** Raw data follows **

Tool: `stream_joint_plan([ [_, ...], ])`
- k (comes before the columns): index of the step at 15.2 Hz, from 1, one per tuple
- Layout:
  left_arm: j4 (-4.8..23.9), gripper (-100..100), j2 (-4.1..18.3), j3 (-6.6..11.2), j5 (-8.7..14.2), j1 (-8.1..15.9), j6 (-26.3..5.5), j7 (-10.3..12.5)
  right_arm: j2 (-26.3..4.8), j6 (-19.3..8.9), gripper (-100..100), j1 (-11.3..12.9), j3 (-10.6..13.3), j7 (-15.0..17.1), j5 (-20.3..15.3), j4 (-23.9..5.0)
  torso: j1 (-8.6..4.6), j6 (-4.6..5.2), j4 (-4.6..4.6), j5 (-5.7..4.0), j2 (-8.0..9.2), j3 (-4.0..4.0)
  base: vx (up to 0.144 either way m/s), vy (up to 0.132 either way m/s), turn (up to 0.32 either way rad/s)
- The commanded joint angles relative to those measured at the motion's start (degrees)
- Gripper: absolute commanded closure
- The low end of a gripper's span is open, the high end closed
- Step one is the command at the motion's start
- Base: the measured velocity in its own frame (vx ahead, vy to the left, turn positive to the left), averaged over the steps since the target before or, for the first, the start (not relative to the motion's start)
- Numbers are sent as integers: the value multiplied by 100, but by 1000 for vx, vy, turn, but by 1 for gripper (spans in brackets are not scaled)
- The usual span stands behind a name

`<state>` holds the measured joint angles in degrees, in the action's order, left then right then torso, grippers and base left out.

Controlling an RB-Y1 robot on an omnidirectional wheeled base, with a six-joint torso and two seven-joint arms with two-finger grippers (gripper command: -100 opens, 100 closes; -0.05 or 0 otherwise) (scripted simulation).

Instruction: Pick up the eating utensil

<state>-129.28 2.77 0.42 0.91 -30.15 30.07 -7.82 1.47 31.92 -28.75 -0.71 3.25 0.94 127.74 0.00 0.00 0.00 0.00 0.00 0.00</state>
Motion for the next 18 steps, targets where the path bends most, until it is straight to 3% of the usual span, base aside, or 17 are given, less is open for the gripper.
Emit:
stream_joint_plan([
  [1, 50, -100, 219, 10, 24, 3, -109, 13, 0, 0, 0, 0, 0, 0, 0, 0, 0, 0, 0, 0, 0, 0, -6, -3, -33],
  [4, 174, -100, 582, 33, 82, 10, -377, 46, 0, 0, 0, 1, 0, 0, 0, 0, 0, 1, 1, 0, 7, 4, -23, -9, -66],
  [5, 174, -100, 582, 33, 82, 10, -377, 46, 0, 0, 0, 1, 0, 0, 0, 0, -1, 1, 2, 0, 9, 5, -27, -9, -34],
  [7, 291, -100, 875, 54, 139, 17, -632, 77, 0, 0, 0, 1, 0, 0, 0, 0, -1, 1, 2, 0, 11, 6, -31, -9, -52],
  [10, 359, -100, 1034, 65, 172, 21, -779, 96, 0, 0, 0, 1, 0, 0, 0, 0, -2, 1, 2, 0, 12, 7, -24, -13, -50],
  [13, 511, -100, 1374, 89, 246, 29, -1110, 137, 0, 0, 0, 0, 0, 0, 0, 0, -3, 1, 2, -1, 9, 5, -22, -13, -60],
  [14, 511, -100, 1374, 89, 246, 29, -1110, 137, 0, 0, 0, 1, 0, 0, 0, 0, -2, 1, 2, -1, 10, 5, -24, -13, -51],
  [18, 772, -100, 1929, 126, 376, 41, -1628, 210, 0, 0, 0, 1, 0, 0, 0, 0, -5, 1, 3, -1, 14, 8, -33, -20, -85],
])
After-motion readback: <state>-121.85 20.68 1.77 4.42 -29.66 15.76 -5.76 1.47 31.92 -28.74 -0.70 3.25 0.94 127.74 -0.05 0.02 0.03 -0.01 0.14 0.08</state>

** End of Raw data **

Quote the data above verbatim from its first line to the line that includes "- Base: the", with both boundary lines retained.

▶ [Final answer]
Tool: `stream_joint_plan([ [_, ...], ])`
- k (comes before the columns): index of the step at 15.2 Hz, from 1, one per tuple
- Layout:
  left_arm: j4 (-4.8..23.9), gripper (-100..100), j2 (-4.1..18.3), j3 (-6.6..11.2), j5 (-8.7..14.2), j1 (-8.1..15.9), j6 (-26.3..5.5), j7 (-10.3..12.5)
  right_arm: j2 (-26.3..4.8), j6 (-19.3..8.9), gripper (-100..100), j1 (-11.3..12.9), j3 (-10.6..13.3), j7 (-15.0..17.1), j5 (-20.3..15.3), j4 (-23.9..5.0)
  torso: j1 (-8.6..4.6), j6 (-4.6..5.2), j4 (-4.6..4.6), j5 (-5.7..4.0), j2 (-8.0..9.2), j3 (-4.0..4.0)
  base: vx (up to 0.144 either way m/s), vy (up to 0.132 either way m/s), turn (up to 0.32 either way rad/s)
- The commanded joint angles relative to those measured at the motion's start (degrees)
- Gripper: absolute commanded closure
- The low end of a gripper's span is open, the high end closed
- Step one is the command at the motion's start
- Base: the measured velocity in its own frame (vx ahead, vy to the left, turn positive to the left), averaged over the steps since the target before or, for the first, the start (not relative to the motion's start)

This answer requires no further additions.